Record set Start Marker
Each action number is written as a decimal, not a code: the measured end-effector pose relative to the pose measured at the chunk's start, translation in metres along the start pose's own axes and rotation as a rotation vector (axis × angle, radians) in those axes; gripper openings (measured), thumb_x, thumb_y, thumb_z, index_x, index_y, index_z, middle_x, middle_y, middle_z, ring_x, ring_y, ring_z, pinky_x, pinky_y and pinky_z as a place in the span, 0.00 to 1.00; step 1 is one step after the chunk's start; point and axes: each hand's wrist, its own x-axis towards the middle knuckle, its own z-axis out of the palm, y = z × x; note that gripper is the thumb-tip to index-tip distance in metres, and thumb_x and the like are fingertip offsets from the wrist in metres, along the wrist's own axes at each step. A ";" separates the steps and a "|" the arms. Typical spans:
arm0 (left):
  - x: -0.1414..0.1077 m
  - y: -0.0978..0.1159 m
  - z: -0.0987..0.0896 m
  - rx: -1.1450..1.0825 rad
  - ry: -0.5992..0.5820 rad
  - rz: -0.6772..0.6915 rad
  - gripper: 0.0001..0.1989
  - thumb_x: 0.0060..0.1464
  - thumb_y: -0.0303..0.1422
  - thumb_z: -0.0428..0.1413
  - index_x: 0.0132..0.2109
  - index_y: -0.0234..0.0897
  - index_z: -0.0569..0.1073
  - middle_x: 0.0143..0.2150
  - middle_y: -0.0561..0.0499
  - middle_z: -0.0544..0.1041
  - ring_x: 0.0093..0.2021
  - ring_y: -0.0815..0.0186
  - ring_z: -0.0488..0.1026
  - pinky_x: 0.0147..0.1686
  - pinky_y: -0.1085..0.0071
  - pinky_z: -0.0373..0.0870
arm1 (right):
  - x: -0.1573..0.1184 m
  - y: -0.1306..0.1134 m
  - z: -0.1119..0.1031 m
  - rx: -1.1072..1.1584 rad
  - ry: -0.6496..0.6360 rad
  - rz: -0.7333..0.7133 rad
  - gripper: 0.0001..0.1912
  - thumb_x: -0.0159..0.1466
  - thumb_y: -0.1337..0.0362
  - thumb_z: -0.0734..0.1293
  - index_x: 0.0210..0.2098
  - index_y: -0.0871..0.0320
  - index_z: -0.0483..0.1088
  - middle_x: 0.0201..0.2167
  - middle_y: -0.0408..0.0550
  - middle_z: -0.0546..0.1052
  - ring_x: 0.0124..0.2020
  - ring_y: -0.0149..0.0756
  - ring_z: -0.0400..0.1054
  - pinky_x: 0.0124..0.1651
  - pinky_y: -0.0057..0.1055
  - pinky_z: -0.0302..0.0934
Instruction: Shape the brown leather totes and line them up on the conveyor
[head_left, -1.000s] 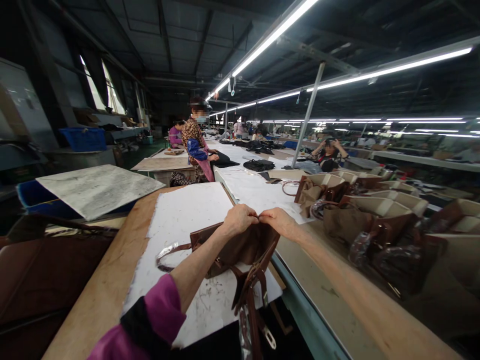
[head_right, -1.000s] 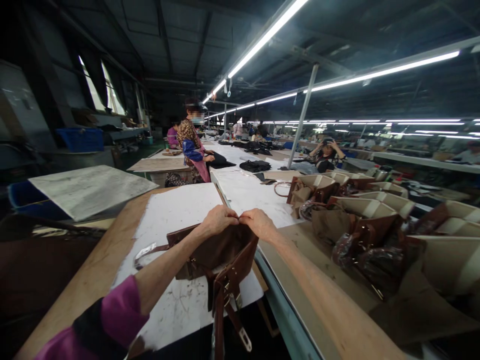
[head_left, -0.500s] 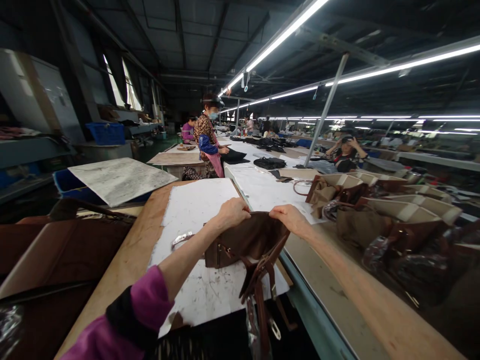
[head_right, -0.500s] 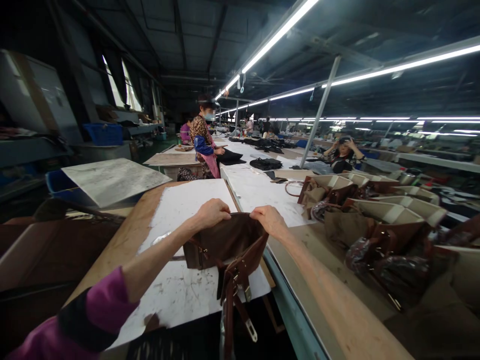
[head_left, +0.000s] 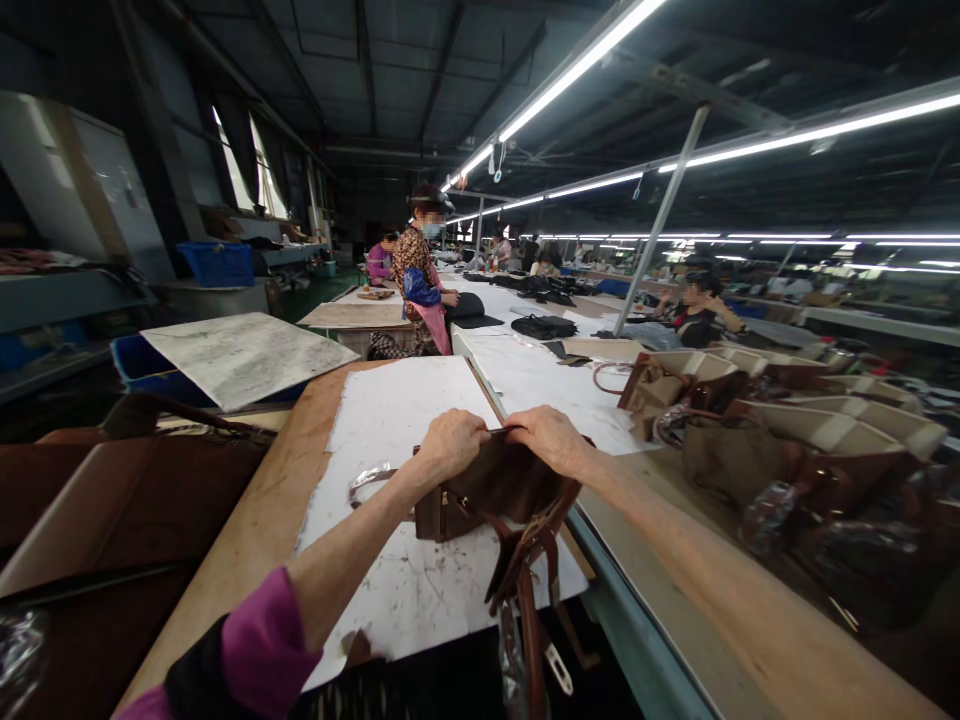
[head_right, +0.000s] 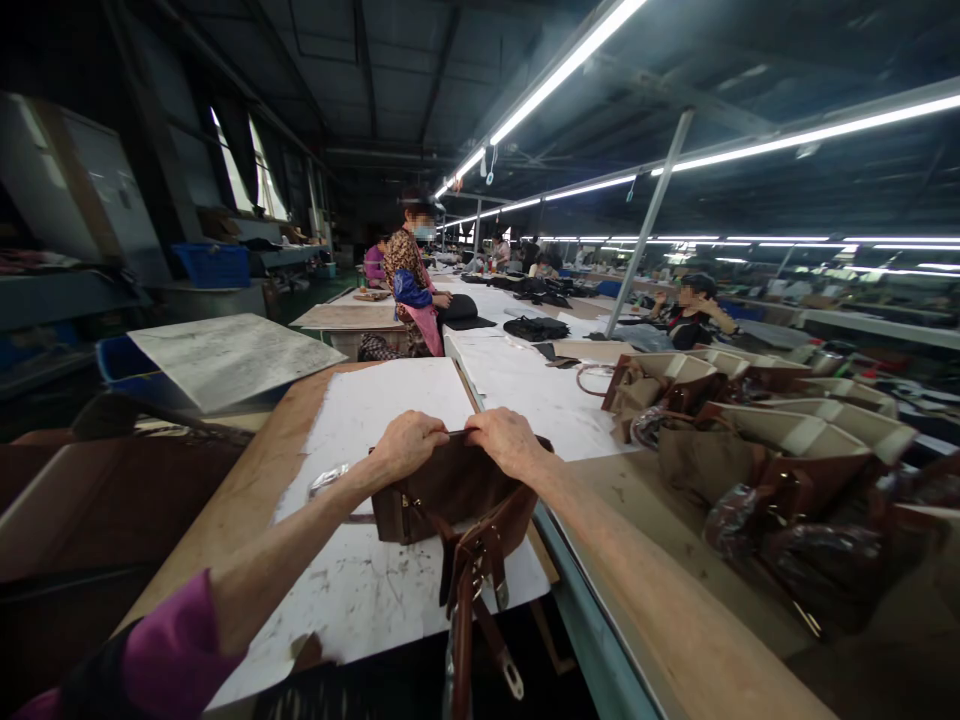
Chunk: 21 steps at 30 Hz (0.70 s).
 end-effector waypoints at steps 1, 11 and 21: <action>0.000 0.000 0.000 -0.001 -0.003 -0.002 0.13 0.50 0.35 0.46 0.34 0.40 0.75 0.30 0.49 0.75 0.32 0.65 0.69 0.30 0.73 0.61 | 0.004 -0.003 0.004 0.000 -0.004 -0.020 0.10 0.58 0.61 0.60 0.36 0.51 0.71 0.32 0.43 0.75 0.35 0.34 0.66 0.36 0.26 0.53; 0.008 -0.012 0.003 -0.113 -0.035 0.049 0.13 0.49 0.36 0.47 0.33 0.38 0.75 0.28 0.51 0.75 0.30 0.67 0.68 0.30 0.74 0.60 | 0.013 0.002 0.007 0.053 -0.042 -0.094 0.10 0.59 0.63 0.59 0.35 0.53 0.72 0.28 0.43 0.74 0.32 0.32 0.66 0.33 0.24 0.53; -0.026 -0.031 -0.024 -0.128 -0.007 -0.074 0.12 0.48 0.35 0.48 0.30 0.37 0.75 0.23 0.52 0.73 0.27 0.68 0.66 0.28 0.75 0.59 | -0.004 0.025 -0.001 0.105 0.015 0.033 0.14 0.60 0.59 0.57 0.25 0.56 0.69 0.22 0.42 0.70 0.27 0.31 0.62 0.30 0.25 0.49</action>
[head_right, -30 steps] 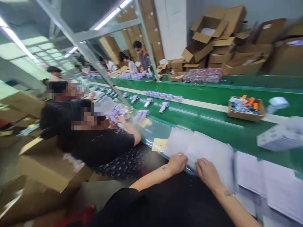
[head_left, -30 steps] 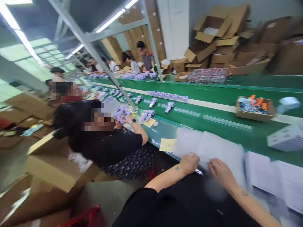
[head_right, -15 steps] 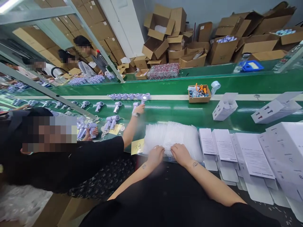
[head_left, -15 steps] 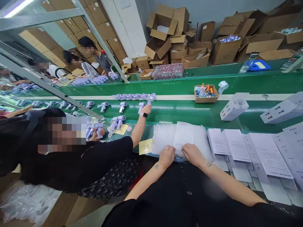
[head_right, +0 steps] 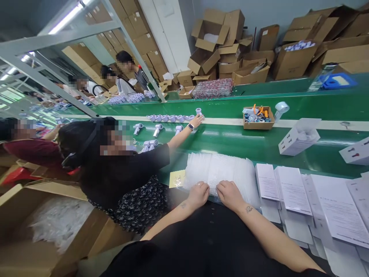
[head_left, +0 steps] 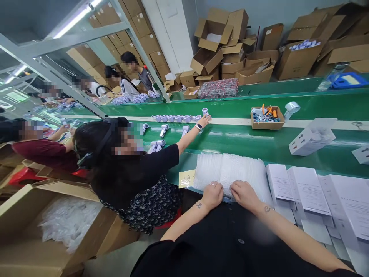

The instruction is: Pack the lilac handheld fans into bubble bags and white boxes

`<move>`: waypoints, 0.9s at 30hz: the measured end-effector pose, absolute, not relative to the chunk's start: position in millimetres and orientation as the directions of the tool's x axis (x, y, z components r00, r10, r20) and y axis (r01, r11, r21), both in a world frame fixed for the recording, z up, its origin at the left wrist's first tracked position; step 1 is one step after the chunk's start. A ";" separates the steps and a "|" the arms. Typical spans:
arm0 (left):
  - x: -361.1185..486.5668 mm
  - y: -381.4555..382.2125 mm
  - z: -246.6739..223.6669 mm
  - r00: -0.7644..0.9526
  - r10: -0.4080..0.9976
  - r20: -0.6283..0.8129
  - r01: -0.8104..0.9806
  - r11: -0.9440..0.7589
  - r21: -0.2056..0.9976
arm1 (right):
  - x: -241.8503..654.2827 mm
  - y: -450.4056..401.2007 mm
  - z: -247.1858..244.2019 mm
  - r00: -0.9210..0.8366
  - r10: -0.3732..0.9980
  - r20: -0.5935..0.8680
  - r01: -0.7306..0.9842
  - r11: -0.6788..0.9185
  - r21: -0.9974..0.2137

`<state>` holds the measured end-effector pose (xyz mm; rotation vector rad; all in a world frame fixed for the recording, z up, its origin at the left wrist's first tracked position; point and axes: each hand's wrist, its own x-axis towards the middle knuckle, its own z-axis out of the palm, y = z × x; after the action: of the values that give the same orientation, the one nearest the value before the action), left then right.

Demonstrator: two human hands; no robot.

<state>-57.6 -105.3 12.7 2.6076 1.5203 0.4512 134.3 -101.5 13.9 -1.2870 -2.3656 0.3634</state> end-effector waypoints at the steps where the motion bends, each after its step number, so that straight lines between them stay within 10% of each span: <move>1: -57.9 -105.6 12.8 0.462 0.863 0.204 0.836 -0.500 0.227 | 133.9 -101.4 14.1 -0.483 0.843 0.236 0.734 0.537 -0.416; 27: -54.6 -104.8 3.5 0.482 0.846 0.227 0.832 -0.523 0.185 | 141.8 -95.6 -14.3 -0.506 0.802 0.317 0.679 0.597 -0.426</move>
<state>-54.6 -104.8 3.5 2.6613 1.5085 0.4509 141.8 -95.6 -14.3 -1.1758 -2.3422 0.3379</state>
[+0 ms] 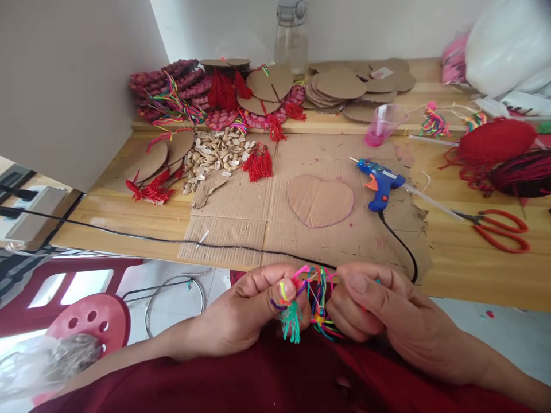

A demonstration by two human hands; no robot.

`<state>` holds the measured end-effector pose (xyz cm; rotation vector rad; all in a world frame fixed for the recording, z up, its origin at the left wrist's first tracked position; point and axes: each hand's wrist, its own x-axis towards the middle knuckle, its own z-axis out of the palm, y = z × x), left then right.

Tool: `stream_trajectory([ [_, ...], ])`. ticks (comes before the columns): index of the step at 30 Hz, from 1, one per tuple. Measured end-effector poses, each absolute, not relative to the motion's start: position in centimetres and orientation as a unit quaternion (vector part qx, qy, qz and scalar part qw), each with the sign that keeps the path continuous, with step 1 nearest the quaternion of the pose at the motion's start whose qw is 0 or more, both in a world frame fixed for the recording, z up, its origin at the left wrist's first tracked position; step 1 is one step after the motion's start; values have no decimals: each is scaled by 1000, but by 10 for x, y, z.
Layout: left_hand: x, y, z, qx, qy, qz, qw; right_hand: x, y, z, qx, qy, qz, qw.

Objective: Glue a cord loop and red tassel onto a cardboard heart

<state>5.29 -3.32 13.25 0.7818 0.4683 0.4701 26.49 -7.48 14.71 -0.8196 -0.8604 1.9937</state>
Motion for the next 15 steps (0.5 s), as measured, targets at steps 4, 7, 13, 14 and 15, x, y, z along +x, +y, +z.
stream_trajectory([
  [4, 52, -31, 133, 370, 225, 225, 873, 262, -70, 142, -322, -326, 798, 392],
  [7, 59, -22, 137, 351, 224, 232, 879, 263, -61, 145, -311, -322, 796, 407],
  [13, 75, -8, 141, 315, 224, 316, 866, 281, -52, 163, -461, -440, 646, 421],
  [14, 75, -7, 140, 313, 225, 326, 863, 284, -52, 164, -503, -494, 584, 401],
  [15, 76, -7, 139, 309, 224, 334, 862, 285, -51, 164, -534, -549, 524, 372],
])
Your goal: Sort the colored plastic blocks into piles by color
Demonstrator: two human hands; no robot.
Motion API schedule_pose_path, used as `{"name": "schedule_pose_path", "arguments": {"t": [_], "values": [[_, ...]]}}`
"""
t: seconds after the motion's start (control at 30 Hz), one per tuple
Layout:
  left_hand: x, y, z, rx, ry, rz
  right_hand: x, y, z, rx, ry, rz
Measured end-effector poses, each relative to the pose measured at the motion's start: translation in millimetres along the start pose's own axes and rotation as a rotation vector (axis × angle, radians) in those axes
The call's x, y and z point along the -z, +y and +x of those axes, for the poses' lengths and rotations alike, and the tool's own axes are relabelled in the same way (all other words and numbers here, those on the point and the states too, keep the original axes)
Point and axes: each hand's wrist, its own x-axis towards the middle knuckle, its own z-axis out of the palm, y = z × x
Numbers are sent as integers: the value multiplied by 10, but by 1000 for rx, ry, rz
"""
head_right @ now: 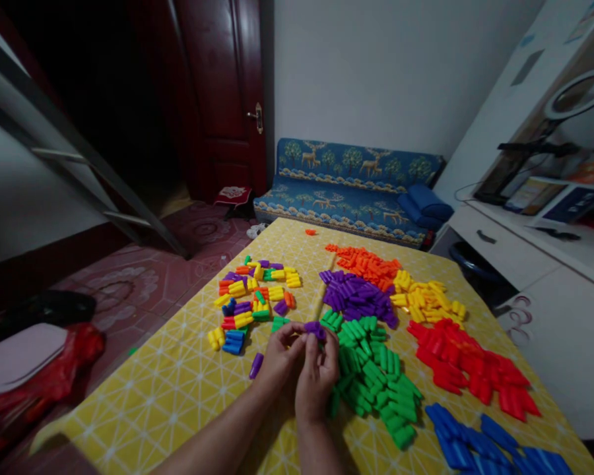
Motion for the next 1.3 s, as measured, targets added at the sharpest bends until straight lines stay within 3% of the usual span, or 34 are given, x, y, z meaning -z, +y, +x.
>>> {"name": "schedule_pose_path", "arguments": {"t": [0.13,0.23,0.4,0.5,0.57,0.67,0.83,0.93,1.03,1.13,1.23,1.3], "values": [[-3,-22,26,-36,72,7,-4,-87,-22,1,-31,5],[13,10,44,63,32,-187,38,-171,105,-15,-66,-17],[96,110,98,327,-35,-696,213,-159,874,-16,-67,-57],[148,169,130,356,-8,-822,340,-49,1379,-19,-67,-118],[171,191,145,340,3,-847,401,10,1531,39,-20,-200],[198,198,169,308,22,-869,415,30,1393,141,-62,-334],[234,195,211,275,84,-889,260,-77,679,288,-604,-706],[240,202,217,260,76,-882,137,-164,380,402,-745,-997],[244,221,218,268,88,-897,62,-224,272,444,-770,-1100],[262,253,231,300,152,-920,95,-246,324,441,-741,-1042],[285,285,249,336,207,-930,274,-237,579,409,-596,-905],[293,293,257,351,221,-946,481,-210,891,362,-460,-805]]}}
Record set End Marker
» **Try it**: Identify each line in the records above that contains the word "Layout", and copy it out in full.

» **Result for this exercise**:
Layout: left_hand: x, y, z, qx, qy, qz, qw; right_hand: x, y, z, qx, qy, qz, qw.
Layout:

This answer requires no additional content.